Algumas portas para a esquerda, Rui Bértolo não duvida. “O bacalhau continua a ser muito importante para os portugueses. Pelos meus clientes, diria que o comem, pelo menos, uma vez por semana”, revela o funcionário da Pérola do Arsenal, onde trata muitos dos clientes pelo nome. Os mesmos que estão escritos em blocos de notas afixados com encomendas, datas e preços, colados junto à zona onde se corta o bacalhau. “Temos cá pais, filhos e netos. Alguns, conheci-os nas barrigas das mães”, relembra Rui, rodeado do seu calendário de parede de 2019, ilustrado, claro está, pelo fiel amigo. Tão fiel quanto a comunicação por gestos que costuma facilitar a vida de Rui quando entra alguém a falar inglês. “Eu cá me desenrasco”, remata.

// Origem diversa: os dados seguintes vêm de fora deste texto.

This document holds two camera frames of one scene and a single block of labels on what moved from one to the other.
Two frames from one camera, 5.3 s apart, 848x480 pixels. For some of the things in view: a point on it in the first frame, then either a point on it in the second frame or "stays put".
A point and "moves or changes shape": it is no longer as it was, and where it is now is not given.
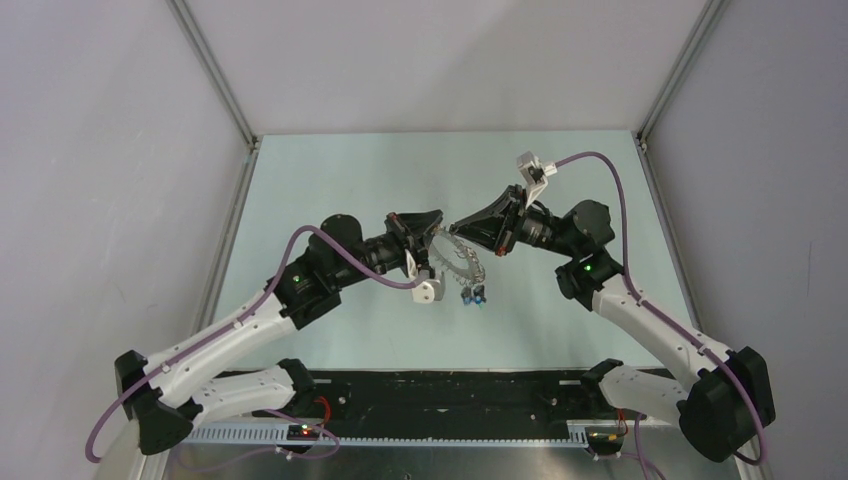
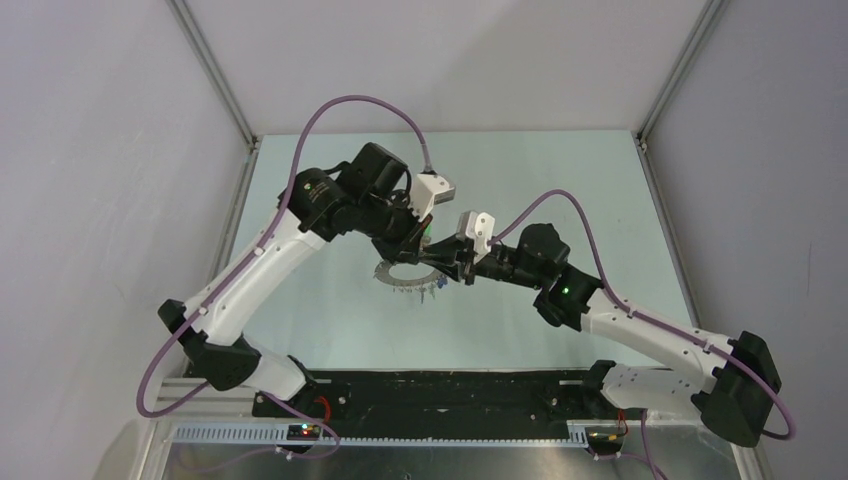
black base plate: [456, 396] stays put
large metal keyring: [474, 276] moves or changes shape
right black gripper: [482, 228] -> [454, 257]
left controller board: [298, 432] stays put
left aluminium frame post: [195, 34] stays put
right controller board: [604, 436] stays put
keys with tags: [474, 294] moves or changes shape

Bacalhoeiros: uma rua com nova vida
É impossível mencionar a ligação entre Lisboa e a venda do bacalhau sem se mencionar a Rua dos Bacalhoeiros, que assim ficou batizada com a transferência dos comerciantes de bacalhau para aqui, após o terramoto de 1755. Antes disso, o arruamento a dois passos de Alfama já teve outros nomes, como Rua Direita da Ribeira, Rua dos Confeiteiros e Rua de Cima da Misericórdia. Hoje, há nova vida no local onde muitos compravam o seu bacalhau. A artéria tem agora acesso exclusivo pedonal, um renovado Largo José Saramago e sabores ecléticos, como as propostas peruanas do restaurante Qosqo ou a cozinha de autor, sazonal e saudável, do Sála, do chef João Sá.